The Consumer Finacial Protection Bureau, or CFPB, has issued a bulletin in response to several inquiries the CFPB has received regarding the payment of compensation to loan originators under Regulation Z, 12 C.F.R. § 1026.36, which we refer to as the Compensation Rules. Adoption of the rules was required by the Dodd-Frank Act.
Subject to certain narrow exceptions, the Compensation Rules provide that no loan originator may receive (and no person may pay to a loan originator), directly or indirectly, compensation that is based on any terms or conditions of a mortgage transaction.
The CFPB has received several questions about whether and how the Compensation Rules apply to qualified profit sharing, 401(k), and employee stock ownership plans (collectively, “Qualified Plans”). Specifically, CFPB staff has been asked whether a financial institution can, consistent with the Compensation Rules, contribute to Qualified Plans for employees, including loan originators, if employer contributions to such plans are derived from profits generated by mortgage loan originations.
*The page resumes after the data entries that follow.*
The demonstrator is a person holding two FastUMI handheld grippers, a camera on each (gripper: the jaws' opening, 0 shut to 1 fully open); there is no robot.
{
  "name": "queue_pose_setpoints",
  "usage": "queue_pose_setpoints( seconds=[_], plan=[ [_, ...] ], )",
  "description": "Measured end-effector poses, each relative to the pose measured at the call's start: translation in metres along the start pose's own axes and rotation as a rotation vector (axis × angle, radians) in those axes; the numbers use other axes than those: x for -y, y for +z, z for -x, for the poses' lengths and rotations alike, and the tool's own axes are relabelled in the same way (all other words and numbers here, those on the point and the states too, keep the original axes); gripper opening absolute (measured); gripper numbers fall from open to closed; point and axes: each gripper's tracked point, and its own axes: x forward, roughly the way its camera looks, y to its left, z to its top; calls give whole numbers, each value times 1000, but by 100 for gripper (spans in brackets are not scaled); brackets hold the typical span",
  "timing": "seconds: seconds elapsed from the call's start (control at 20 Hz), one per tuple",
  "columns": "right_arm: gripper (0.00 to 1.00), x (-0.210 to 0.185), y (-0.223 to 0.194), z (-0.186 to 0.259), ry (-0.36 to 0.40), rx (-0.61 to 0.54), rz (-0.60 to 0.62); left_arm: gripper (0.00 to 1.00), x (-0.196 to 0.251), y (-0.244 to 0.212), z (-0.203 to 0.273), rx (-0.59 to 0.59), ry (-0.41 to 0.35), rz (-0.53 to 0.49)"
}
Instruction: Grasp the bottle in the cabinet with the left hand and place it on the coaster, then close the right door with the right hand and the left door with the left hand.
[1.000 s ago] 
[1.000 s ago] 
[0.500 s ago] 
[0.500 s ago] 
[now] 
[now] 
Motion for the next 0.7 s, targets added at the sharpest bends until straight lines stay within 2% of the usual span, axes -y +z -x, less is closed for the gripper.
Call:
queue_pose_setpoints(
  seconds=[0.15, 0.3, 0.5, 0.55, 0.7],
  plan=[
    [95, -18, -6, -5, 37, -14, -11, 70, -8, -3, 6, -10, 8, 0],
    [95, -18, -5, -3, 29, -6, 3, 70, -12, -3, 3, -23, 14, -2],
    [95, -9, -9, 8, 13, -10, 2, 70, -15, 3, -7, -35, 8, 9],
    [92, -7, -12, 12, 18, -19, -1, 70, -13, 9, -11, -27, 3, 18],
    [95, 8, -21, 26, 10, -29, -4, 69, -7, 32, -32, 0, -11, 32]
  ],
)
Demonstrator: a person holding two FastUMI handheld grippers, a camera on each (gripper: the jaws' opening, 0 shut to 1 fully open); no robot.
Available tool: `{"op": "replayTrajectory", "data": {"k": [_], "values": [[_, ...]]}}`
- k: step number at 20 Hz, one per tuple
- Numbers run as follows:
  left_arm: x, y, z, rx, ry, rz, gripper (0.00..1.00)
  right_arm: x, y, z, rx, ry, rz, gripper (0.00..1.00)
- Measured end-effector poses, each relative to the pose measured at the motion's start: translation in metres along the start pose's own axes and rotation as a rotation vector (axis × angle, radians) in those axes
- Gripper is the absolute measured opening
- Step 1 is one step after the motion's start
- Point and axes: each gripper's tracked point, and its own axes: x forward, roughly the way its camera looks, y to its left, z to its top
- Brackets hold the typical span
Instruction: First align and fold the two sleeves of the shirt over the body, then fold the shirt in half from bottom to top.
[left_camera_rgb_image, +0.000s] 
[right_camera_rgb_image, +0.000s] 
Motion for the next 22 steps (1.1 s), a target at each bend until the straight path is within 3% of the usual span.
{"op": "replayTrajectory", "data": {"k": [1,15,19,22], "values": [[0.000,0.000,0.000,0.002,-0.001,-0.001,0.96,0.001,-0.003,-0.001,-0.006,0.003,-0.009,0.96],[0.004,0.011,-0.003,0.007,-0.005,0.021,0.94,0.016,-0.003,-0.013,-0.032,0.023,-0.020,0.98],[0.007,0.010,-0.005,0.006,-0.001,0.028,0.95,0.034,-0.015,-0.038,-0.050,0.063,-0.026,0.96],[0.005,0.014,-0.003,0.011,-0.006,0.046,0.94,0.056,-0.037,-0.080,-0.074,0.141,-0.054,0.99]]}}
The Compensation Rules do not expressly address whether the loan origination provisions apply to contributions made to Qualified Plans. The CFPB recognizes that there has been some confusion on the applicability of the Compensation Rules to Qualified Plans.
Section 1403 of the Dodd-Frank Act contains provisions that also address loan originator compensation. Under the Dodd-Frank Act, the CFPB must adopt final loan originator compensation rules by January 21, 2013, or the provisions are self-effectuating on that date. The CFPB anticipates issuing a proposed rule for public comment in the near future on the loan origination provisions in the Dodd-Frank Act.
Until final rules are adopted by the CFPB, the CFPB believes it is important to clarify how the Compensation Rules apply to Qualified Plans. To provide clarity at this juncture, the CFPB’s view is that the Compensation Rules permit employers to contribute to Qualified Plans out of a profit pool derived from loan originations. That is, financial institutions may make contributions to Qualified Plans for loan originators out of a pool of profits derived from loans originated by employees under the Compensation Rules.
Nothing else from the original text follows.